Viendo las imágenes de hombres y mujeres judías llorando su salida de la colonia de Netzarin, en Gaza, en estado de desesperación y enfundados en camisetas que anuncian la llegada inminente del Mesías al que invocan para argumentar sus derechos sobre tierras palestinas, me he sentido más pesimista que nunca. He visto en ellas la […]

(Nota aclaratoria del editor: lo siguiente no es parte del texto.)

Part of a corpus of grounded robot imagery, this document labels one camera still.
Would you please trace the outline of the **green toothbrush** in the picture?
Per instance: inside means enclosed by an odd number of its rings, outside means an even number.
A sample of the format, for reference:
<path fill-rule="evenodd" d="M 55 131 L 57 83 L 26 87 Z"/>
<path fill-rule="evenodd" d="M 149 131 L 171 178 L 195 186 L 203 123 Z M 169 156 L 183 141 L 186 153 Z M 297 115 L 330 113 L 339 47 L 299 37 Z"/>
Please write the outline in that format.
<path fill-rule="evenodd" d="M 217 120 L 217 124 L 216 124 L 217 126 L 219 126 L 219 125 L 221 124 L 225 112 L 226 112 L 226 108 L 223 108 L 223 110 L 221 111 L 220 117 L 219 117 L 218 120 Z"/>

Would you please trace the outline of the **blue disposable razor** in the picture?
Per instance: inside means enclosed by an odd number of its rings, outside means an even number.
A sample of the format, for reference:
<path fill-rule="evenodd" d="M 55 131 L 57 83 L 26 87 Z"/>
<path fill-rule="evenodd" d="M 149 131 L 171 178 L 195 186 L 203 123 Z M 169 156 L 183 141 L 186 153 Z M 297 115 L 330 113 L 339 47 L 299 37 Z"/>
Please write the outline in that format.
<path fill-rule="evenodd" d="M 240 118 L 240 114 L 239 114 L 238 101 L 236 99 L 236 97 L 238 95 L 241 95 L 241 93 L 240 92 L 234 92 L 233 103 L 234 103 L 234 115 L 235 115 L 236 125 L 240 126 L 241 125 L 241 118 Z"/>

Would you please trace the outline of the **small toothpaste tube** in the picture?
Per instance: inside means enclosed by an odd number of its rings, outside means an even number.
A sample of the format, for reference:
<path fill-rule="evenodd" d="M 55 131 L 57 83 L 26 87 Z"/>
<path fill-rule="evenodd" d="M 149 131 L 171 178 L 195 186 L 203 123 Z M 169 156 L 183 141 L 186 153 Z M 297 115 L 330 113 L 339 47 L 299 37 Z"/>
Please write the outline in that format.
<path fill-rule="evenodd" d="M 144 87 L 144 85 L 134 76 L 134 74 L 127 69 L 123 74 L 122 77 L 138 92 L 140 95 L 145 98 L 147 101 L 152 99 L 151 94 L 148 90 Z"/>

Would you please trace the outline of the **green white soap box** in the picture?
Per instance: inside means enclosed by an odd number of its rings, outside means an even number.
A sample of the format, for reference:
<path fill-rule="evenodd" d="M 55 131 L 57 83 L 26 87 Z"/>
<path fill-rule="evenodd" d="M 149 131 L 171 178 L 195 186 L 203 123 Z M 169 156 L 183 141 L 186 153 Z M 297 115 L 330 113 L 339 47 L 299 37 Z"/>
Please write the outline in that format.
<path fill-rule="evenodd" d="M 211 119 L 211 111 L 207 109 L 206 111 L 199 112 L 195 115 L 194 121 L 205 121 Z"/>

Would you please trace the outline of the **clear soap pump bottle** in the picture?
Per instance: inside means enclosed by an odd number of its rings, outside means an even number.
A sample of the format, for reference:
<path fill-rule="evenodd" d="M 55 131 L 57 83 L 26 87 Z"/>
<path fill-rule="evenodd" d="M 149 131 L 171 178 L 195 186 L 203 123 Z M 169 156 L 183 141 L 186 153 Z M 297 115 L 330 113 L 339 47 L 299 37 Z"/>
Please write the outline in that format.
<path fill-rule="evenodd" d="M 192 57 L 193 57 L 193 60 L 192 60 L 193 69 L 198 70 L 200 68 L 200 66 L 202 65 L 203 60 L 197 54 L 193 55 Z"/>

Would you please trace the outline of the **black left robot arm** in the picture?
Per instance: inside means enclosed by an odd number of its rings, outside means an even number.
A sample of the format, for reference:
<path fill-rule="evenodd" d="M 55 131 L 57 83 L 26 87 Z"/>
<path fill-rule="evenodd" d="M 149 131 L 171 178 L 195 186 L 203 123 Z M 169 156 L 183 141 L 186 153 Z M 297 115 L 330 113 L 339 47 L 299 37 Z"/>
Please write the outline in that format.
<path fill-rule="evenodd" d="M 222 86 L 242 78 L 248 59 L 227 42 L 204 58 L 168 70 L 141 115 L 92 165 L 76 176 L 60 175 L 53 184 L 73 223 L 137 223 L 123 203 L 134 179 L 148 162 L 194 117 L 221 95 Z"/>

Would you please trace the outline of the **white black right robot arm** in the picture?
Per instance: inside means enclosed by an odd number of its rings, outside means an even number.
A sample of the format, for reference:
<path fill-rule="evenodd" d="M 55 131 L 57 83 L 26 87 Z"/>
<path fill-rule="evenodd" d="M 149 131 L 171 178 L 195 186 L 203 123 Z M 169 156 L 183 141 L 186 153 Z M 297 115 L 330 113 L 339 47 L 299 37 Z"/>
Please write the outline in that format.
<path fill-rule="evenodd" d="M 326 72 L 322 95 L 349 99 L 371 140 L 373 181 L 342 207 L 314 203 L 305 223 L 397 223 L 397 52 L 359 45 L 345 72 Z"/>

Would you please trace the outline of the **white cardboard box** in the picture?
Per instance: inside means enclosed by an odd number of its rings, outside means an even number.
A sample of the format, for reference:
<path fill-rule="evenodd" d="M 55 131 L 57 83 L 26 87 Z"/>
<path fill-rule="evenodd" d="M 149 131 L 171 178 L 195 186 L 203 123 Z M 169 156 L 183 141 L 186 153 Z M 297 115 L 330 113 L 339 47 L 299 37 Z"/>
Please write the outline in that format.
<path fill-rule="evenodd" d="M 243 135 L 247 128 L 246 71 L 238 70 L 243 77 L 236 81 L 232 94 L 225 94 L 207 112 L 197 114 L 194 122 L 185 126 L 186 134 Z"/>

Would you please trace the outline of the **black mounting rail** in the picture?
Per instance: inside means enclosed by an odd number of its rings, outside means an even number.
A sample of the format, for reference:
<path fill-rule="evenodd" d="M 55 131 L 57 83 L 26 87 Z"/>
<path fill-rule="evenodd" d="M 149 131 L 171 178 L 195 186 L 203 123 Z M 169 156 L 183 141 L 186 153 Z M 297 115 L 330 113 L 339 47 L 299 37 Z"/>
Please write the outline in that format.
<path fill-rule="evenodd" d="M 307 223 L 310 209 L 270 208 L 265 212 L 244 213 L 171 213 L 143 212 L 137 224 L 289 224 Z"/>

Viendo las imágenes de hombres y mujeres judías llorando su salida de la colonia de Netzarin, en Gaza, en estado de desesperación y enfundados en camisetas que anuncian la llegada inminente del Mesías al que invocan para argumentar sus derechos sobre tierras palestinas, me he sentido más pesimista que nunca. He visto en ellas la fotografía del absurdo llevado al borde del precipicio. ¿Hasta dónde podemos llegar los seres humanos, empujados por creencias irracionales e injustas, impropias del siglo XXI, que alimentan el fanatismo hasta el punto de hacer que quienes en realidad son verdugos se perciban y se manifiesten como víctimas? De los 8.000 colonos sacados de Gaza, una buena parte son judíos franceses que nunca antes de su viaje bíblico habían pisado la Franja hasta que tras el triunfo israelí en la guerra de los Seis Días de 1967, se sintieron llamados por la misma voz divina que prometió a Moisés la conquista de la tierra, y portando los rollos de la Torá y el candelabro judío (Menorá) se apropiaron de tierras que tenían otros dueños. Allí han vivido durante años, defendiendo a tiro limpio su tierra prometida. Al salir de Netzarin empujados amablemente por los soldados, entre gritos y frustraciones los colonos no han dejado de repetir que lo ordenado por Ariel Sharon es inmoral, injusto, y que juran volver. Y, probablemente, así lo piensan y lo sienten. Al oírlos me pregunto ¿quién ha alimentado este monstruo que ha hecho de lo religioso una herramienta de conquista, una promesa permanente de guerra y odio, hasta el punto de considerar inmoral e injusto la devolución de la tierra a sus legítimos dueños? ¿Es cada vez más, el mundo, un manicomio?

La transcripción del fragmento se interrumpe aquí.